Сопутствующее расширение абстрактных компонент некоторого описания называется абдукцией, и я надеюсь, что читатель увидит этот процесс свежим взглядом. Самая возможность абдукции несколько загадочна, а явление это несравненно шире распространено, чем может показаться.
Метафора, сновидение, притча, аллегория, все искусство, вся наука, вся религия, вся поэзия, тотемизм (о чем уже была речь), организация фактов в сравнительной анатомии — все это примеры, или совокупности примеров абдукции в области человеческого разума.
Но, очевидно, возможность абдукции доходит до самых корней и в физической науке. Исторические примеры этого — ньютонов анализ солнечной системы и периодическая таблица элементов.
И обратно, во вселенной, где нет места абдукции, было бы невозможно никакое мышление.
Здесь меня занимает лишь тот аспект всеобщего факта абдукции, который касается рассматриваемого в этой главе типа изменений. Я занимаюсь изменениями в основах эпистемологии, в характере, личности, и так далее. Любое изменение в нашей эпистемологии означало бы смещение всей нашей системы абдукций. Мы должны пройти через угрозу хаоса, в котором мышление невозможно.
Каждая абдукция может рассматриваться как двойное или множественное описание некоторого объекта, события или последовательности. Изучая социальную организацию австралийского племени и схему естественных отношений, лежащую в основе тотемизма, я могу усмотреть абдуктивную связь между этими областями знания, так как обе они подчиняются одним и тем же правилам. В каждом из этих случаев предполагается, что некоторые формальные характеристики одной из компонент отражаются в другой.
Это повторение приводит к некоторым весьма значительным следствиям. Для людей, которых оно касается, оно влечет за собой запреты. Их представления о природе, как бы они ни были фантастичны, поддерживаются их социальной системой; и обратно, их социальная система поддерживается их представлениями о природе. Поэтому людям, находящимся под таким двойным влиянием, очень трудно изменить свои взгляды на природу и на социальную систему. За благо устойчивости они расплачиваются жесткостью, образом жизни, при котором все люди неизбежно связаны невероятно сложной сетью взаимно поддерживающих друг друга предпосылок. С другой стороны, изменение означало бы разного рода ослабления или противоречия в системе предпосылок.

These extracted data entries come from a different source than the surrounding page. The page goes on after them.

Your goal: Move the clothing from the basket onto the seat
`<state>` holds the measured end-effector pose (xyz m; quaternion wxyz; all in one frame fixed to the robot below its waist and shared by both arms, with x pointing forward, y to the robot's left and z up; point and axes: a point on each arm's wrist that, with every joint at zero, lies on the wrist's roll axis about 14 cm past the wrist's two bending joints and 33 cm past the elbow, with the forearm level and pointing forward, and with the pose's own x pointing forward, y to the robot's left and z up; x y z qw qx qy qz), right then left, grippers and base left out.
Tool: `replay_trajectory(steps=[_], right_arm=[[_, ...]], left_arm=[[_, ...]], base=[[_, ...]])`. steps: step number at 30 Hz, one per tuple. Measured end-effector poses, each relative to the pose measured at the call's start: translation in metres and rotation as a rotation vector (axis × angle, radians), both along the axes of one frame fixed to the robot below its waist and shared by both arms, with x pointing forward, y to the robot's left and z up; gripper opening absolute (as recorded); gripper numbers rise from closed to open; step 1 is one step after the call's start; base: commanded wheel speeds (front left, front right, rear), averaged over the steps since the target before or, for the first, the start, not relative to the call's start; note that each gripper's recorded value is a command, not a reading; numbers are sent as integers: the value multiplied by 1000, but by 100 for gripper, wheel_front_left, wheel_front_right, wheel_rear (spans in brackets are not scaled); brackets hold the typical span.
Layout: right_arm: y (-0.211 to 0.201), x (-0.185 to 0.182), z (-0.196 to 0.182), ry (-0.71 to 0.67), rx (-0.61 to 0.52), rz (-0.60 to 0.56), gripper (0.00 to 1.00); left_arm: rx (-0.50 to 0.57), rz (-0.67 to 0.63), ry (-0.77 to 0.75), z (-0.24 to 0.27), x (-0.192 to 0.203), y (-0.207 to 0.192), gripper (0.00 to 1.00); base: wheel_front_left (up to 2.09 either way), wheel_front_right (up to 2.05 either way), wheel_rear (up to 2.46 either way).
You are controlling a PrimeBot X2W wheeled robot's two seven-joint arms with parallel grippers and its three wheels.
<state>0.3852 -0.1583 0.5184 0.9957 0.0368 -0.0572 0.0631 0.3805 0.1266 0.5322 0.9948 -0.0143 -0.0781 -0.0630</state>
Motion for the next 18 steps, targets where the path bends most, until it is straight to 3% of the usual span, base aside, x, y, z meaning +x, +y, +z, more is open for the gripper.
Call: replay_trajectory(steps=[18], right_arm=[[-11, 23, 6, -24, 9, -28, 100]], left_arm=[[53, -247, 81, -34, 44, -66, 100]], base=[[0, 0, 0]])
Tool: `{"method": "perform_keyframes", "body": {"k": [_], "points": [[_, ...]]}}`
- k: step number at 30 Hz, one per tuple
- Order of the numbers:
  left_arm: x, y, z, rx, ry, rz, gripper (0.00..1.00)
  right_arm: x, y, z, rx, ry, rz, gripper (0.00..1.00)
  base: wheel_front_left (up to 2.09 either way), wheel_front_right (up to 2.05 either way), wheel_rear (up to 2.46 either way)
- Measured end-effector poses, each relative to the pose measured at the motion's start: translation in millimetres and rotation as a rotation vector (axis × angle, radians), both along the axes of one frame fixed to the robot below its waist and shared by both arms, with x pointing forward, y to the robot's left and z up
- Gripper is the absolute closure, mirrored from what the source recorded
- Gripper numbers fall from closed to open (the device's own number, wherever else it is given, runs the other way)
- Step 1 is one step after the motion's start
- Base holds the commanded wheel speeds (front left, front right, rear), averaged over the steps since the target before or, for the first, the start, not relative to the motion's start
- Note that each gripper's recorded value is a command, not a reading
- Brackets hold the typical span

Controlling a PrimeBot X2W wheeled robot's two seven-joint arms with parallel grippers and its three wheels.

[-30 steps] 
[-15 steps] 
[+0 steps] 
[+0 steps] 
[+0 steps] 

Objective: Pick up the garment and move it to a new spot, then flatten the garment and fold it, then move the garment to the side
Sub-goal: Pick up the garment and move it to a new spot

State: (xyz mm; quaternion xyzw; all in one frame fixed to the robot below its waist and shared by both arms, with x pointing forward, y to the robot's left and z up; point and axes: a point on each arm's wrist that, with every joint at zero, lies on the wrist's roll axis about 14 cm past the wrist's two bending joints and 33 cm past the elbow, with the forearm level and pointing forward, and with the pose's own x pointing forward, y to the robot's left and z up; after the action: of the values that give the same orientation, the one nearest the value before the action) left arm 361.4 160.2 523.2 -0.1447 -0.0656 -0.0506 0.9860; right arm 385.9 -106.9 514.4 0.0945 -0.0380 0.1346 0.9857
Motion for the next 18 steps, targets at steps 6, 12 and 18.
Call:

По-видимому, в природе есть большие области, соответственно отражаемые процессами нашего мышления, в которых преобладают абдуктивные системы. Например, анатомию и физиологию тела можно рассматривать как одну большую абдуктивную систему, всегда объединенную внутренней связью. Подобным образом, среда, где живет данный организм, представляет собой другую внутренне связанную абдуктивную систему, хотя эта система не связана непосредственно с системой этого организма.
Чтобы могло осуществиться изменение, то новое, которое при этом возникает, должно удовлетворять двум требованиям. Оно должно подходить к внутренним условиям связности самого организма, и оно должно подходить к внешним условиям среды.
Таким образом получется, что двойное описание — как я его назвал — становится двойным условием, или двойным требованием. Возможности изменения дважды ограничены. Чтобы организм мог выжить, изменение всегда должно происходить дважды определенным способом. Внутренние требования тела, в общем, консервативны. Выживание тела требует, чтобы расстройство было не слишком велико. Напротив, меняющаяся среда может потребовать изменения в организме, вопреки его консерватизму.
В Главе 6 мы рассмотрим происходящий отсюда контраст между гомологией, возникающей вследствие филогенетического консерватизма, и адаптацией, наградой за изменение.